Vor dem Beginn des Ersten Weltkrieges veröffentlicht Rathenau politische Überlegungen, um die Reibungen der Völker in Europa aneinander aufzuheben oder wenigstens zu mindern. Auch in dieser Hinsicht ist er seinen Zeitgenossen weit voraus. Als aber dann der Erste Weltkrieg ausbricht, überwiegt das, was man damals für das Patriotische hält, in ihm: Rathenau übernimmt die Kriegsrohstoff-Abteilung im preußischen Kriegsministerium, die er mit großer Effizienz leitet.

1921 wird er zum Wiederaufbau- und wenig später zum Außenminister berufen: nicht im Anschluss an eine politische Laufbahn, von der er auch geträumt hat, sondern weil der Reichskanzler Joseph Wirth Rathenaus Kenntnisse und Fähigkeiten zum Tragen bringen will.

Theodor Heuss, der erste Bundespräsident der Bundesrepublik Deutschland, urteilte über ihn: "Ich glaube, Rathenau war der unnaivste Mensch, dem ich je begegnet bin, mit einem höchst gezüchteten Intellekt, in immer gegenwärtiger Bewusstheit, aber er spürte wohl, dass das rationelle Training nicht das letzte sei."

Rathenaus größte Tat als Außenminister ist der Abschluss des Rapallo-Vertrages im April 1922. Vereinfachend gesagt könnte man diesen Vertrag ein Bündnis der beiden großen Weltkriegs-Verlierer nennen.

Hier tun sich das geschlagene Deutschland und das bolschewistische Russland zu einer Art Schutzbündnis zusammen. Darin verzichten Berlin und Moskau auf alle finanziellen Forderungen. Die beiden Staaten vereinbaren die sofortige Aufnahme diplomatischer und konsularischer Beziehungen und beschließen eine wirtschaftliche Annäherung.

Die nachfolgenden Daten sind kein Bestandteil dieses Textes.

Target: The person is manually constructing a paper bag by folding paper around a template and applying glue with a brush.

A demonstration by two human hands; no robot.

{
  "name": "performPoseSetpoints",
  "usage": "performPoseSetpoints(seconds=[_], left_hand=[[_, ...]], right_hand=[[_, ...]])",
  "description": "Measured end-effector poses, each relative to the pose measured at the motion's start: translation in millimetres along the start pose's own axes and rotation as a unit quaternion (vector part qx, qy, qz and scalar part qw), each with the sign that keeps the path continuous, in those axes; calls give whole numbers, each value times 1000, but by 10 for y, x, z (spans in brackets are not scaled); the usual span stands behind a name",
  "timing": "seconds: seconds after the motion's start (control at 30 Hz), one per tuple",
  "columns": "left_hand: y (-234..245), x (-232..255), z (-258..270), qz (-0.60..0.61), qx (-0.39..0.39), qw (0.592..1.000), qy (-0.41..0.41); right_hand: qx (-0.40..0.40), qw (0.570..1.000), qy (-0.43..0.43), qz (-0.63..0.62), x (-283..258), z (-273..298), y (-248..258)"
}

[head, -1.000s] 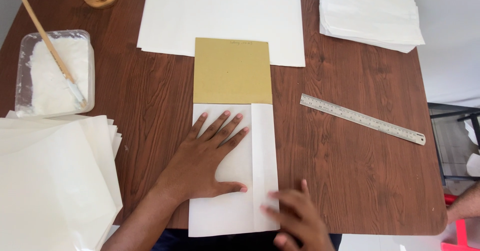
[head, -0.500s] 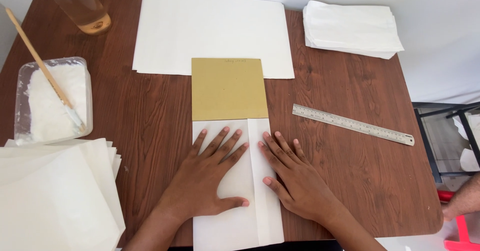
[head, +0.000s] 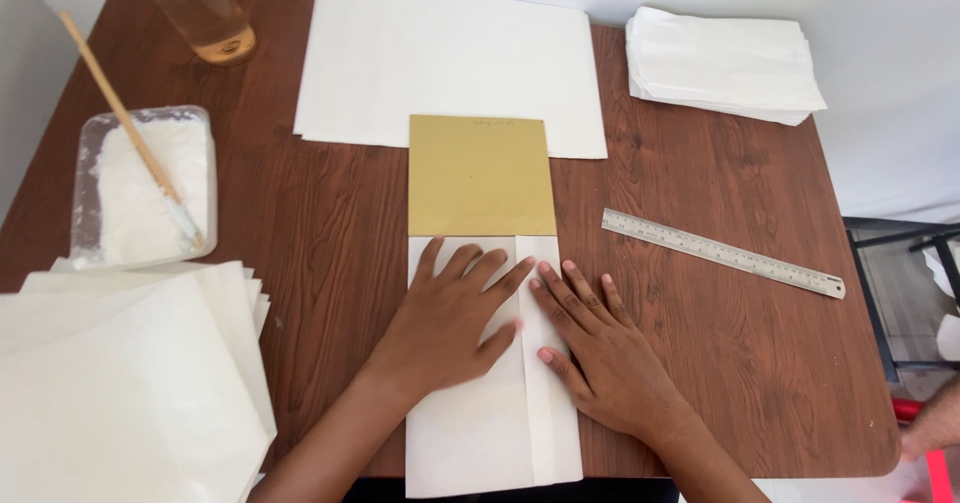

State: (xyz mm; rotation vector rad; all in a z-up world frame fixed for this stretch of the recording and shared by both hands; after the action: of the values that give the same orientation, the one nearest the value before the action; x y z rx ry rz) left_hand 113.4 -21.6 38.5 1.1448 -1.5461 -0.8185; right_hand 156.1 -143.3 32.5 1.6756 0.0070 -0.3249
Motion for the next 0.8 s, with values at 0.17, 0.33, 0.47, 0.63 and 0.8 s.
performPoseSetpoints(seconds=[0.17,0.33,0.47,0.63,0.8], left_hand=[[-359,-54,-239,-130,8,991,26],[-379,-45,-296,-132,10,990,43],[-392,-33,-314,-157,14,986,55],[-414,-56,-323,-190,45,979,53],[-493,-74,-315,-190,13,979,69]], right_hand=[[0,1000,-11,5,8,18,-29],[-2,1000,-11,-1,5,20,-20],[-9,1000,18,-10,-146,69,-10],[7,991,57,120,-573,384,4],[24,972,76,221,-1018,815,-155]])
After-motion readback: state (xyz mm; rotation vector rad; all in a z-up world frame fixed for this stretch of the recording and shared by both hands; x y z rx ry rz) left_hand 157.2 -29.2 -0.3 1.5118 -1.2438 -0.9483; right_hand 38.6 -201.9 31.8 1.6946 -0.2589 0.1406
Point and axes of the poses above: each hand's wrist, its own z-axis away from the middle knuckle, its own y-axis out of the back of the hand, x = y × z, the point moved 9 cm from there along -z, towards the middle knuckle, and after that the axes turned 7 degrees about y, right-handed, at the moved point
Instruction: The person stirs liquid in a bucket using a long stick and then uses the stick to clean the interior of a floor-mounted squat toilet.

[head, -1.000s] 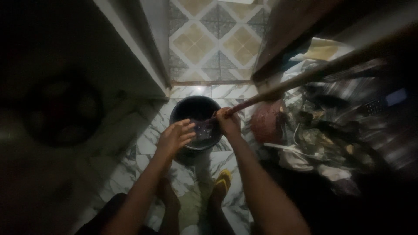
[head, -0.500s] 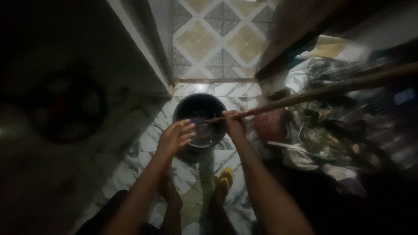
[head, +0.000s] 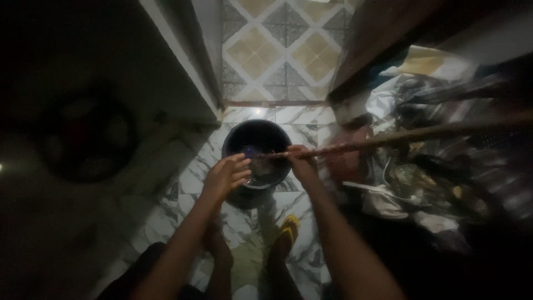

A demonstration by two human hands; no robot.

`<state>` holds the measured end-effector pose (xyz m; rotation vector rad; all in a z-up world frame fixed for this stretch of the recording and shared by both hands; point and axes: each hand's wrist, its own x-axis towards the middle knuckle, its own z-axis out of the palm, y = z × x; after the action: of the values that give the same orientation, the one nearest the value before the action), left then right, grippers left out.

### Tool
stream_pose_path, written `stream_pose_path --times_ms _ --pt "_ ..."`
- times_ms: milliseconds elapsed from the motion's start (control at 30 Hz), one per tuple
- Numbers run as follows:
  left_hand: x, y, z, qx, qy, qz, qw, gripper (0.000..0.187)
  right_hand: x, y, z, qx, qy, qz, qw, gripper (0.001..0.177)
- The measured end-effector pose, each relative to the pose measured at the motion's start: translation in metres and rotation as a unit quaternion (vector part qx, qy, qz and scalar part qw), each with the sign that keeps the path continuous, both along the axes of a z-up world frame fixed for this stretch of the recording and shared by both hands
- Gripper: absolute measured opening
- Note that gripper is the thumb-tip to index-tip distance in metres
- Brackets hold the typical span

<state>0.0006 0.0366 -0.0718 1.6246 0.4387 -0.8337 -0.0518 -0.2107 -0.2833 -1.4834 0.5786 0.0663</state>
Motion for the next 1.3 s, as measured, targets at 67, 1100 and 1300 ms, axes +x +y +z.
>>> stream_pose_path --times_ms 67,1100,1300 --pt "0.002 0.000 -0.005 -0.017 0.006 0.005 1.000 0.055 -0.008 0.005 -0.006 -0.095 0.038 0.040 0.994 0.035" --pt "0.020 -0.097 -0.030 0.132 -0.218 -0.296 0.921 0.046 0.002 -0.022 0.243 -0.107 -0.156 -0.097 0.977 0.022" --pt "0.019 -0.102 -0.028 0.138 -0.270 -0.303 0.903 0.036 -0.001 -0.033 0.283 -0.136 -0.132 -0.121 0.974 0.022"
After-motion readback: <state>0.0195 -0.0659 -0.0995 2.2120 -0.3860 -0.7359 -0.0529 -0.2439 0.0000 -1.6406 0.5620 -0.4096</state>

Der Vertrag löst im Lager der Sieger schwere Verstimmungen aus. In nationalen und extrem rechten Kreisen Deutschlands stößt er ohnehin auf heftige Ablehnung. Jedenfalls muss der westeuropäisch orientierte Großbürger Rathenau den Verdacht der Kommunistenfreundschaft oder gar Kommunistenhörigkeit über sich ergehen lassen.

Kaum mehr als acht Wochen nach Abschluss dieses Vertrages ist Walther Rathenau tot. Am 24. Juni 1922 wird er auf der Fahrt zu seinem Dienstsitz, dem Auswärtigen Amt, in seinem offenen Wagen von zwei jungen Rechtsradikalen, einem ehemaligen See-Offizier und einem Techniker, erschossen.

Der Historiker Golo Mann hat Rathenau gelegentlich so gewürdigt: "Er hat sorgfältig unterschieden zwischen dem Unvermeidlichen und dem was Freiheit noch tun oder verfehlen könnte. Und eben darum darf man ihn - nimmt man alles in allem - einen guten Berater seiner Zeit nennen. Es war gut, dass er wenigstens versuchte, die Aufgaben seines Zeitalters denkend zusammenzufassen und Ziele zu setzen über die Not und Opportunitäten des Tages hinaus."

Von diesem Walther Rathenau darf man sicher sagen, dass er sich um das Vaterland verdient gemacht hat.